In Gamzyuki, a tiny village in the Kaluga region, around 200 kilometres (125 miles) south of Moscow, a fish farm has the ambitious goal of producing 16 tons of the sturgeon eggs per year by 2014.
Opened three years ago, it is one of dozens of sturgeon farms that have opened in Russia recently, aiming to rebuild the nation's reputation as the world's premium exporter of caviar.
In a brightly-lit hangar, thousands of the distinctive fish with pointed snouts and whisker-like barbels swirl around in dozens of vast pools, tended by white-coated workers.
Several times a month, the workers net the fish and extract their eggs through a careful incision in a technique that does not kill the long-lived fish - unlike those caught in the wild, which are simply slashed open.
Such unsustainable fishing grew rampantly after the fall of the Soviet Union and led to stocks falling so low that Russia nine years ago introduced a moratorium on commercial fishing of sturgeon in the Caspian Sea.
The other countries bordering the Caspian Sea, the source of 90 percent of the world's non-farmed caviar, also agreed to respect the moratorium.
At the Gamzyuki fish farm, workers in gloves and plastic caps make a shallow incision in a fish's belly and squeeze the granular black eggs into a steel basin.
"It makes economic sense, since we only have to farm a third as many fish as if we had to kill them," said the farm's director, Vladimir Kalashnikov, a former fisherman from the city of Astrakhan on the Caspian Sea.
So far, the fish farm has produced just five tons of caviar per year because its fish, aged up to seven, are still reaching full size.
"At the moment, we are only at the preliminary stage.
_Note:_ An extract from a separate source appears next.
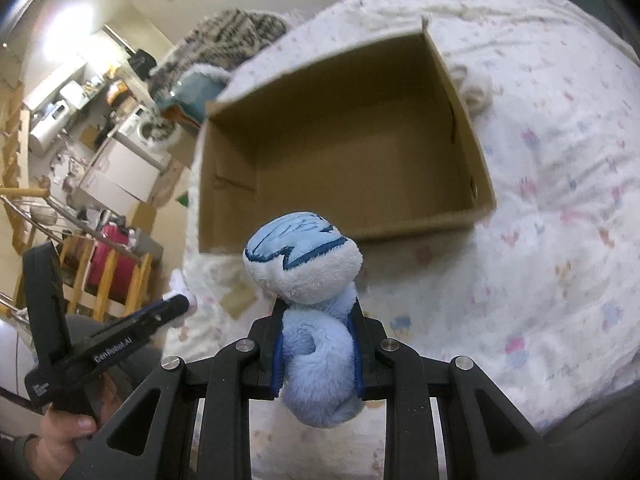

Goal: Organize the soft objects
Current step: 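Carry the blue plush and white bunny over the box with both tools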

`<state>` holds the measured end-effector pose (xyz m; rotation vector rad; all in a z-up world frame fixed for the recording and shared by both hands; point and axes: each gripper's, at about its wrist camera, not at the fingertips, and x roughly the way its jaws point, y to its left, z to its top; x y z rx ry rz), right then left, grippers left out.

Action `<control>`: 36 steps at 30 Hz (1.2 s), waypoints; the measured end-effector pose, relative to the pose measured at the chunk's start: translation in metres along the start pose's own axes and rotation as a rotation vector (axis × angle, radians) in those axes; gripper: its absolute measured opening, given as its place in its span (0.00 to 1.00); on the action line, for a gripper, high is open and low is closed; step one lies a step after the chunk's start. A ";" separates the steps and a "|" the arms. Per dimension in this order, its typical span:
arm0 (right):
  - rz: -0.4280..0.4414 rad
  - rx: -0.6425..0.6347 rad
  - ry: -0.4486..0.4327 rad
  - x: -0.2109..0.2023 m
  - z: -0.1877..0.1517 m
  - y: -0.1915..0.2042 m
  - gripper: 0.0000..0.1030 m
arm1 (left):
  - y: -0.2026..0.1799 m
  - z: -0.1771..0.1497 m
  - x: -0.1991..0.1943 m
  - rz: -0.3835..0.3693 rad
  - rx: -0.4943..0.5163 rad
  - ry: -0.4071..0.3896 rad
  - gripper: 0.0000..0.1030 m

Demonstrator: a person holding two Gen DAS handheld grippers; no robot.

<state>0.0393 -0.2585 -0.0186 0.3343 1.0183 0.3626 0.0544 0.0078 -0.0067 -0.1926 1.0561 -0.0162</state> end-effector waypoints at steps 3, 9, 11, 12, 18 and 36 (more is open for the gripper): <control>0.014 0.001 -0.049 -0.008 0.017 0.003 0.26 | -0.010 0.021 -0.010 -0.014 0.027 -0.049 0.22; 0.003 -0.004 -0.101 -0.009 0.052 0.000 0.26 | -0.031 0.061 -0.010 -0.017 0.086 -0.113 0.22; -0.022 -0.007 -0.107 -0.003 0.065 -0.003 0.26 | -0.038 0.072 -0.002 -0.014 0.102 -0.113 0.22; -0.027 -0.011 -0.112 -0.001 0.070 -0.003 0.26 | -0.041 0.076 0.002 -0.012 0.110 -0.112 0.22; -0.074 -0.003 -0.108 0.023 0.081 -0.015 0.26 | -0.062 0.086 0.032 0.015 0.177 -0.125 0.22; -0.210 -0.046 0.023 0.077 0.062 -0.025 0.26 | -0.057 0.066 0.086 0.009 0.182 -0.064 0.23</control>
We need to give the fish time to produce caviar," Kalashnikov said.
Farming of caviar has bright prospects, while the moratorium will take decades to take effect and revive the wild sturgeon population, he cautioned.
"It is hard to believe that the (wild) sturgeon population will re-establish itself in the next 20 years," he cautioned.
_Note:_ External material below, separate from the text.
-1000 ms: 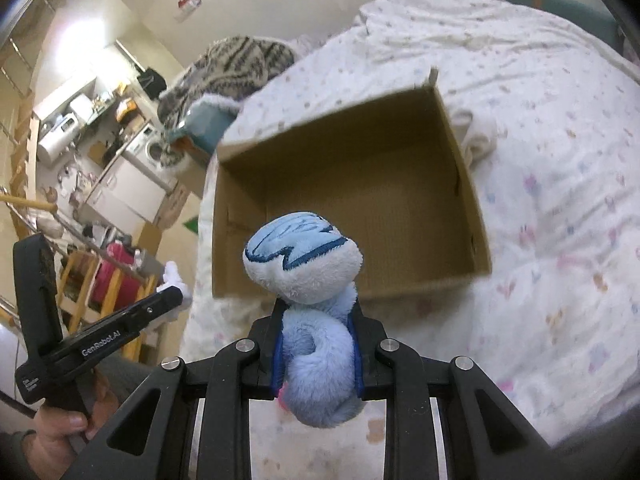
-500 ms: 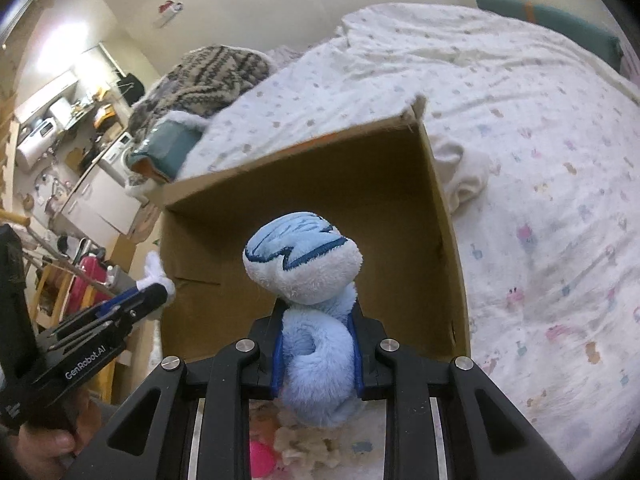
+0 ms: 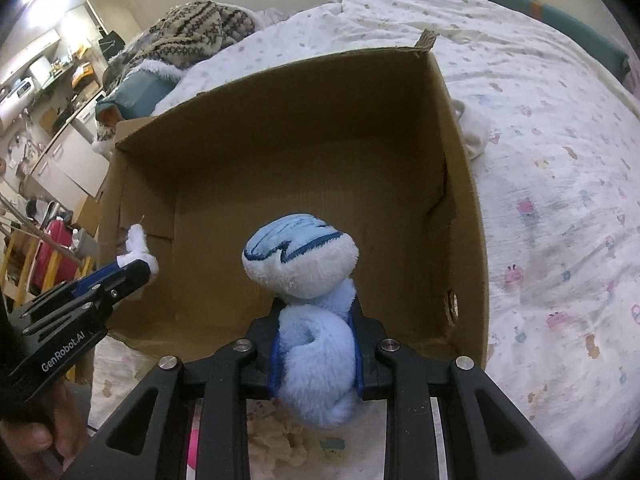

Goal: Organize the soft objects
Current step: 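Carry the blue plush and white bunny over the box with both tools, then open both tools to drop the plush and bunny into the box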

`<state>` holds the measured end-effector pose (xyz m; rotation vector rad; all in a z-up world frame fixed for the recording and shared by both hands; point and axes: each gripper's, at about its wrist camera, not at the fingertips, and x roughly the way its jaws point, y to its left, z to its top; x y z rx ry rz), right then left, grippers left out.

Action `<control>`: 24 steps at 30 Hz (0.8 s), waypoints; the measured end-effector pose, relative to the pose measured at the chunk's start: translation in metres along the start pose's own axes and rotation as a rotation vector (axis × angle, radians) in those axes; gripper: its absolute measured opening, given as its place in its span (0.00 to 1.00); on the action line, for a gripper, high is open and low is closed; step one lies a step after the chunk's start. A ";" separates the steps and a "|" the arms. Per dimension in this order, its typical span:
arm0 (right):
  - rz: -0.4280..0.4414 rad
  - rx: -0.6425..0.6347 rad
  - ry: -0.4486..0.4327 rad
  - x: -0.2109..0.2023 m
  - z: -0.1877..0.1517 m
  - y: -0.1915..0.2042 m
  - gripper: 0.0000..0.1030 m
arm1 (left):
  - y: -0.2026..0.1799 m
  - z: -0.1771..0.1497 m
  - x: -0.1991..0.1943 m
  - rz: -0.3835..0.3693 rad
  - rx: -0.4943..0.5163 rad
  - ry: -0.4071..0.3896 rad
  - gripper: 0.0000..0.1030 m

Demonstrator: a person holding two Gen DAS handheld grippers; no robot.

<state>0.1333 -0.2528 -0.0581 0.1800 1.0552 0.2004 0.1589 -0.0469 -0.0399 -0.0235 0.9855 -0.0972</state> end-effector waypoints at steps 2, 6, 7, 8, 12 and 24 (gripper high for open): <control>-0.002 0.000 0.007 0.003 0.000 0.000 0.26 | -0.001 -0.001 0.001 -0.003 -0.002 0.002 0.23; 0.000 0.004 0.014 0.004 -0.001 0.000 0.27 | -0.003 -0.001 0.001 -0.001 0.011 -0.005 0.23; 0.001 0.006 0.013 0.004 -0.001 -0.001 0.27 | -0.004 -0.001 0.002 0.001 0.015 -0.006 0.23; 0.003 0.007 0.013 0.003 0.000 -0.001 0.27 | -0.004 -0.002 0.001 0.002 0.016 -0.006 0.23; 0.004 0.004 0.015 0.003 0.000 -0.001 0.27 | -0.005 -0.002 0.002 0.007 0.017 -0.003 0.24; 0.055 0.052 0.002 -0.001 0.002 -0.007 0.40 | -0.004 -0.004 0.003 0.019 0.016 -0.006 0.28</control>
Russian officials agreed that the fish population is under threat.
"Relentless industrialisation and poaching have severely harmed this population," said Alexander Savelyev, spokesman for the Federal Fisheries Agency.
The government has encouraged businessmen to open farms such as the one in Gamzyuki by laying down clear rules for the industry, Savelyev said.
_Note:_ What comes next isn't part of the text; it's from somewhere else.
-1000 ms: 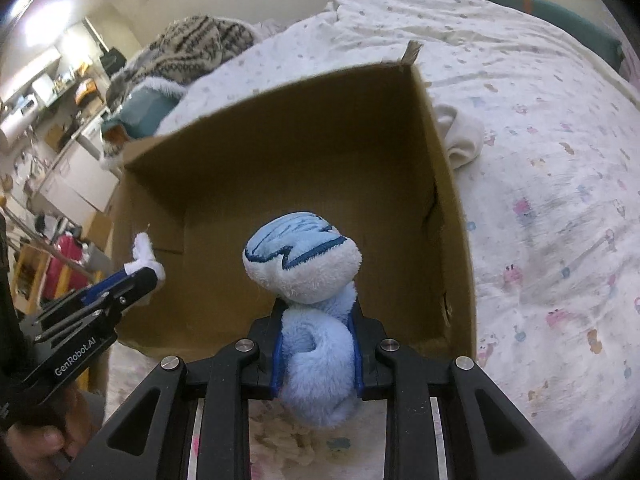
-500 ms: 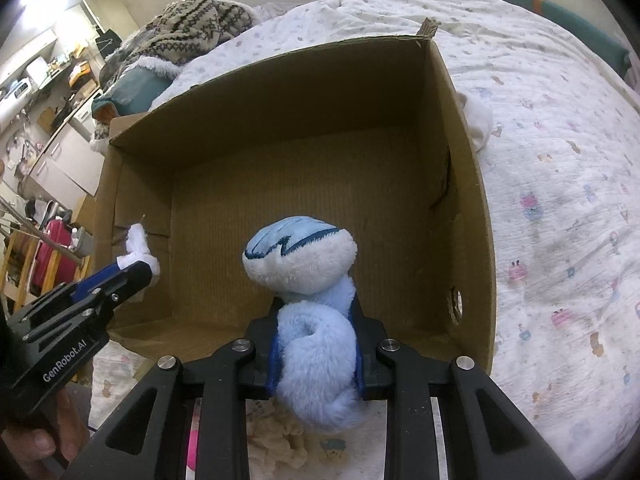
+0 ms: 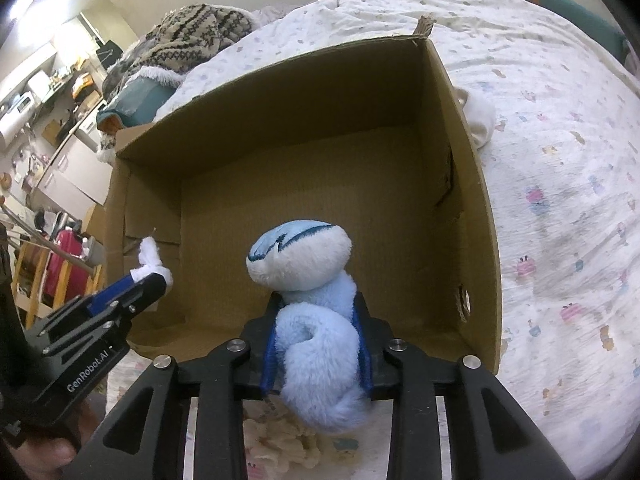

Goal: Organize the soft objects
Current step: 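Open both tools to drop the plush and bunny into the box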

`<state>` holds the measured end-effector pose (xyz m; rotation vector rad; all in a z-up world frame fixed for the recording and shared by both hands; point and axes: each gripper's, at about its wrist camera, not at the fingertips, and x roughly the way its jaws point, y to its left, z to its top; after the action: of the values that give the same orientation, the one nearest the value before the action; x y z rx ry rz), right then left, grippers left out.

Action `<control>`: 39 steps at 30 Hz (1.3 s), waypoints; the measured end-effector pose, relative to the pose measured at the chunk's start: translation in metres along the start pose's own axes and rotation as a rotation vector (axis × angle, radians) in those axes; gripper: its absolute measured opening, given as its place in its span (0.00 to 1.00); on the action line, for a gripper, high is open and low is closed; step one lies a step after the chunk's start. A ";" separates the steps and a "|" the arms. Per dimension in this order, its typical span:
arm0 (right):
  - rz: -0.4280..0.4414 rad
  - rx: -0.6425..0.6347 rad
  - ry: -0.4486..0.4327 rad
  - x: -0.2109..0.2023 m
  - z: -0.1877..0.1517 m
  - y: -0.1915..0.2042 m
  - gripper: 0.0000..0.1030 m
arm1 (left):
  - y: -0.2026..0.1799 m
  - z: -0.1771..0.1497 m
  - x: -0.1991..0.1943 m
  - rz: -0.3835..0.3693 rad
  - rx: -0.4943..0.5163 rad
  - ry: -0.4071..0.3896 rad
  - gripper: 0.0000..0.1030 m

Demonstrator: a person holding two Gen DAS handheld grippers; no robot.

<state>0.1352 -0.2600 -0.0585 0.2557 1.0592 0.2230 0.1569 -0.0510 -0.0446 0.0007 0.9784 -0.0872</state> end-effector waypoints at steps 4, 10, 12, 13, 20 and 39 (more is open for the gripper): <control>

"Three years ago, an investment boom in fish farming started when businessmen felt the government was putting in place reliable, clear rules for the market in the long-term."
The government has also cracked down on sturgeon poaching, launching a "serious fight" against the black market, which a few years ago was estimated to be worth around $1 billion, he said.
In February, the agency issued the first permit for up to 150 kilograms (330 pounds) of farmed caviar to be exported to the European Union and plans to issue additional permits for a total of 2.5 tons this year, Savelyev said.
"We consider that we can become the leaders in this market," he said, estimating that the sales of caviar in the European Union amount to around 350 tons per year.
Russia is not the first country to take a serious interest in sturgeon farming, with countries including France, Israel and China already involved in the industry.
But Savelyev believes Russia has an edge because of its historic cachet as the authentic home of caviar.
A customer choosing between tins of caviar from France, China or Canada or one from Russia will always pick the Russian one, he insisted.
"It's the brand that matters most of all."